Aquel amanecer del 1 de septiembre de 1944, la posición soviética más cercana a la frontera alemana era el punto de cruce entre Bielorrusia, Ucrania, Polonia, Rumanía y Checoslovaquia: un lugar oculto en la parte más occidental de la Meseta de Valdài, varios kilómetros al este de Przemaysi.

El regimiento acorazado de Julia Natalinova, recién ascendida a teniente coronel, con cientos de carros T-34, KV-1, T-26 lanzallamas, el superpesado T-35 y hasta los camiones norteamericanos Studebaker, era la punta de lanza para penetrar en Alemania en cuanto le fuese ordenado. De momento, se habían detenido para evitar aislarse del resto de cuerpos de ejércitos y, además, para abastecerse de combustible por la línea establecida desde el interior de Siberia y esperar el resultado de los enfrentamientos con la Wehrmacht y las Divisiones Panzer Waffen-SS en las fronteras de los países vecinos.

Tu padre ajustaba las cadenas del T-34 de mando, el «Kirov», cuando se repitió la escena de cada mañana desde que se estabilizaron en ese frente: un furgón con el distintivo del extinto Socorro Rojo Internacional arribaba a las posiciones para depositar montones de periódicos del Pravda y, en ocasiones, también el correo. El conductor del furgón dejaba un ejemplar a tu padre con aquellas palabras:

—El periódico de la jefa.

Esa era una de sus misiones: pasarle la correspondencia y la prensa a Julia Natalinova. Las otras se ceñían a mantener en perfecto estado el «Kirov» y conducirlo en combate. Eso, y ser el amante de la teniente coronel.

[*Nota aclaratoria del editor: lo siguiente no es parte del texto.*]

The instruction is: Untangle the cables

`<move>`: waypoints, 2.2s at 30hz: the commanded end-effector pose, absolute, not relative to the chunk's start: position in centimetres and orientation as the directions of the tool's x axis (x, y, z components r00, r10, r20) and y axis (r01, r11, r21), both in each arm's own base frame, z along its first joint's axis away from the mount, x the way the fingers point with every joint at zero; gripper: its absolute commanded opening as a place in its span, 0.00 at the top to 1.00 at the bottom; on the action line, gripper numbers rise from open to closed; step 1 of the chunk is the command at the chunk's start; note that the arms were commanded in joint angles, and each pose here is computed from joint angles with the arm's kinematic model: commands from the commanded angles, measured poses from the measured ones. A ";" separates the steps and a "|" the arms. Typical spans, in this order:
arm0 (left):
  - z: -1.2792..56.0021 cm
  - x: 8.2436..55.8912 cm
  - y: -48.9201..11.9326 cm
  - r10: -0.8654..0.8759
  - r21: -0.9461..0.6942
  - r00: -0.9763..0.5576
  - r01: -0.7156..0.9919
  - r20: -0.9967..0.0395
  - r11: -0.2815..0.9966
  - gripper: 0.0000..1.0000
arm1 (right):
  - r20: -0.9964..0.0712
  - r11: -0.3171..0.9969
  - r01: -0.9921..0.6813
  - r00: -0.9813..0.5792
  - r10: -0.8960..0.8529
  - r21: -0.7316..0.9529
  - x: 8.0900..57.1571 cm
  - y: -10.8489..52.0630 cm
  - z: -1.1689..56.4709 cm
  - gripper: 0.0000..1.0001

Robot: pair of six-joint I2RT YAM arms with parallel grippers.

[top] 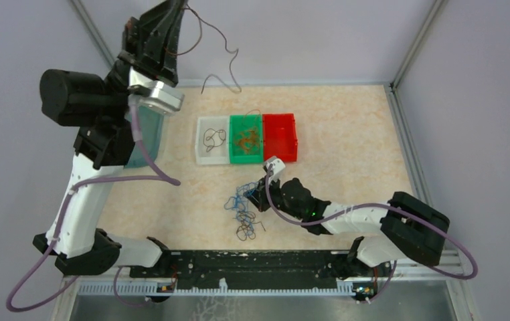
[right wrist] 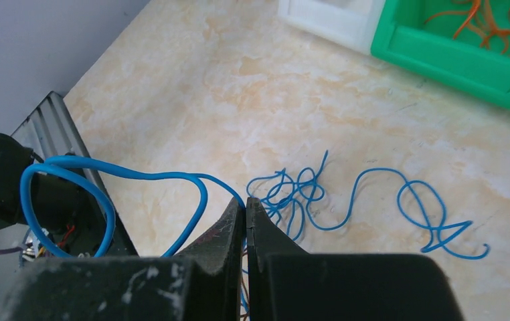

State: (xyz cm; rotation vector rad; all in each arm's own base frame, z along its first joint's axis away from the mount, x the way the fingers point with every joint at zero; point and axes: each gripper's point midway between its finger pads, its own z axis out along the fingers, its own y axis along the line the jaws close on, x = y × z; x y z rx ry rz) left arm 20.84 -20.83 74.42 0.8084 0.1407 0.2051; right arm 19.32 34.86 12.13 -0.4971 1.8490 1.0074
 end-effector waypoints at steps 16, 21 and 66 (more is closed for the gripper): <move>52.5 38.8 -21.7 0.655 0.929 0.701 0.026 -0.280 0.370 1.00 | -0.916 0.769 -0.526 -0.353 0.191 0.363 24.0 27.2 16.9 1.00; 49.3 41.1 -20.1 0.703 0.935 0.643 0.061 -0.305 0.350 1.00 | -0.908 0.813 -0.463 -0.379 0.178 0.352 24.2 25.9 15.4 1.00; 18.8 45.2 -17.1 0.853 0.682 0.207 0.699 -0.480 0.214 1.00 | -0.866 0.844 -0.369 -0.458 0.200 0.390 23.7 24.5 13.1 1.00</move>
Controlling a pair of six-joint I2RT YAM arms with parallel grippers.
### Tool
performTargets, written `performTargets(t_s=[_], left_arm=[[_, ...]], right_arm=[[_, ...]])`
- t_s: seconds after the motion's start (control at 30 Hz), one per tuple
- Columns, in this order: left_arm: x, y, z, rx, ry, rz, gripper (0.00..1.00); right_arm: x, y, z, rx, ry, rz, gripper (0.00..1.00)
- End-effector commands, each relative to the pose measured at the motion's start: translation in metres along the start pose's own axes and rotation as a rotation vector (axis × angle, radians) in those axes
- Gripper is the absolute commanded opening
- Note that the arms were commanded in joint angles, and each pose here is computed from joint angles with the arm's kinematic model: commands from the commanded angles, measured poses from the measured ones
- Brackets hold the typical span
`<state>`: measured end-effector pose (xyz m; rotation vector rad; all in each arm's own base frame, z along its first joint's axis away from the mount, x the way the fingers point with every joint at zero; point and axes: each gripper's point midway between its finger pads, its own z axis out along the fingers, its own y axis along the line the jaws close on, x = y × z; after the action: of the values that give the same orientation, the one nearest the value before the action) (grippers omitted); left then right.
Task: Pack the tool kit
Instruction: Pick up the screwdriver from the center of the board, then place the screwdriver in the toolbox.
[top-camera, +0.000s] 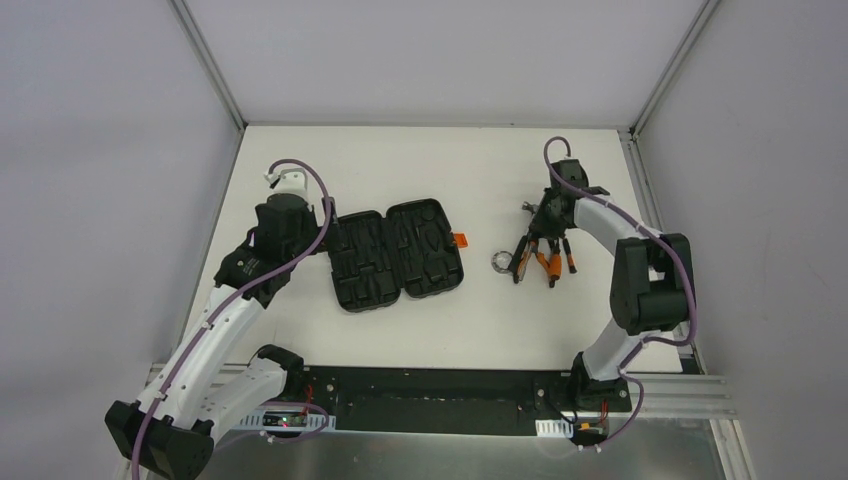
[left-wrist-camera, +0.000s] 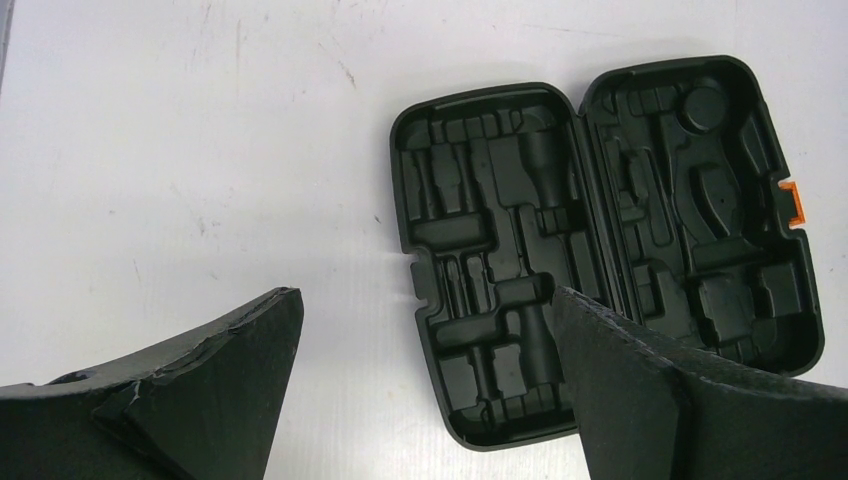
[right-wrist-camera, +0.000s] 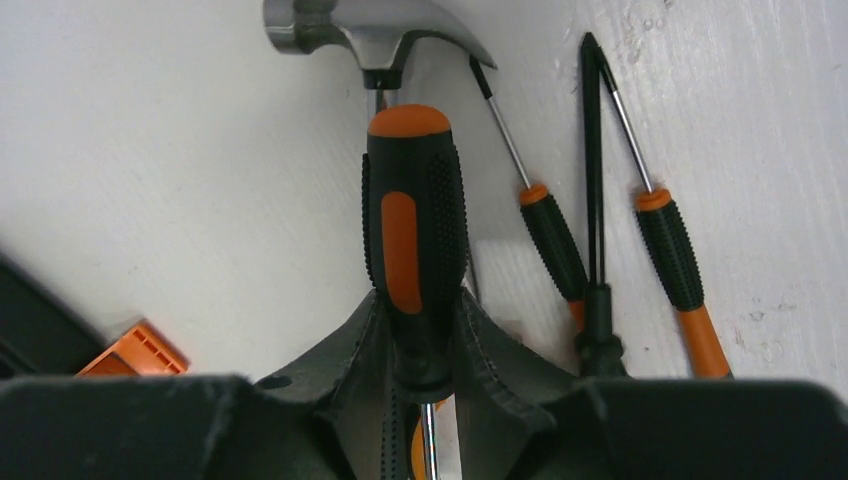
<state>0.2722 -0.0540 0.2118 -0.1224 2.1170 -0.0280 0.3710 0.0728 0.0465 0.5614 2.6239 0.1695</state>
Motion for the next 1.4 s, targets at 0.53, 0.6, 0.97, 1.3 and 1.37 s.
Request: performTargets(t_s=[0.53, 0.6, 0.97, 1.3, 1.37], left_arm=[[-0.002, -0.015, 0.007, 0.070, 0.008, -0.018, 0.99], [-0.002, -0.018, 0.006, 0.084, 0.009, -0.018, 0.99], [-0.004, -0.042, -0.004, 0.221, 0.014, -0.072, 0.99], [-0.012, -0.080, -0.023, 0.397, 0.060, -0.277, 0.99], [-0.014, -0.086, -0.024, 0.422, 0.074, -0.317, 0.99]], right_arm=[[-0.017, 0.073, -0.112, -0.255, -0.272, -0.190, 0.00], [-0.015, 0.083, -0.120, -0.293, -0.287, -0.204, 0.00], [0.019, 0.156, -0.154, -0.603, -0.260, -0.259, 0.00], [0.066, 0.222, -0.181, -0.871, -0.202, -0.335, 0.00], [0.080, 0.236, -0.187, -0.916, -0.189, -0.360, 0.00]])
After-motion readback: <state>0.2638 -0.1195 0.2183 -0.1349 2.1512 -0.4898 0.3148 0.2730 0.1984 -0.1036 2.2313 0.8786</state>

Mientras se dirigía al puesto de mando, como apenas sabía leer unas pocas palabras en ruso, se limitó a ojear las fotografías. Entre las imágenes de Stalin y algunos jerarcas del PCUS, habían dedicado una página a la liberación de París. Cuando subía las escaleras hasta el despacho de Julia, balbuceó:

—Es… Nico.

Su rostro empalideció y pegó su espalda a la pared. Descendió despacio y se sentó en uno de los escalones. Después, quedó inmóvil con la vista fija en la fotografía del Pravda.

—Parece que ha visto un fantasma —dijo en español el teniente Ibárruri.

—A la orden, mi…

—No se levante —ordenó, colocándole la mano en el hombro—. ¿Qué le ha llamado tanto la atención?

—Mi hijo. —Y señaló tu retrato—. Está en París.

El teniente cogió el periódico y leyó:

«… Republicanos españoles enrolados en la II División Blindada de la Francia Libre han entrado en París…».

Miró a tu padre y añadió:

—Mi enhorabuena personal, pero creo hablar en nombre del resto de republicanos españoles.

Al comprobar que tu padre no cambiaba de expresión, volvió a preguntarle:

—¿Qué le preocupa?

—Lo creía muerto… y es posible que él piense lo mismo sobre mí…

Se levantó y se dirigió a la ventana. Las suaves colinas de la meseta se extendían en el horizonte sin presentar un final. Le sorprendió la belleza de aquel amanecer. Las luces del alba habían provocado que todo se llenase de fantasmas saliendo de sus tumbas, de sus fosas comunes, de los pozos de las minas. Eran los mismos que habían viajado con él desde las tierras de España.

—Escríbale —propuso el teniente.

Tu padre apartó la vista de los extensos campos y, frunciendo el ceño, inquirió extrañado:

—¿Escribirle? ¿Cómo va a atravesar una carta dos mil kilómetros de territorio alemán?

—Hay formas. Inténtelo.

—¿Usted cree que aún vive Miguel Strogoff? —preguntó tu padre con una sonrisa.

—Hable con la jefa —dijo el teniente, y le devolvió el guiño para añadir—: Ella puede conseguirlo.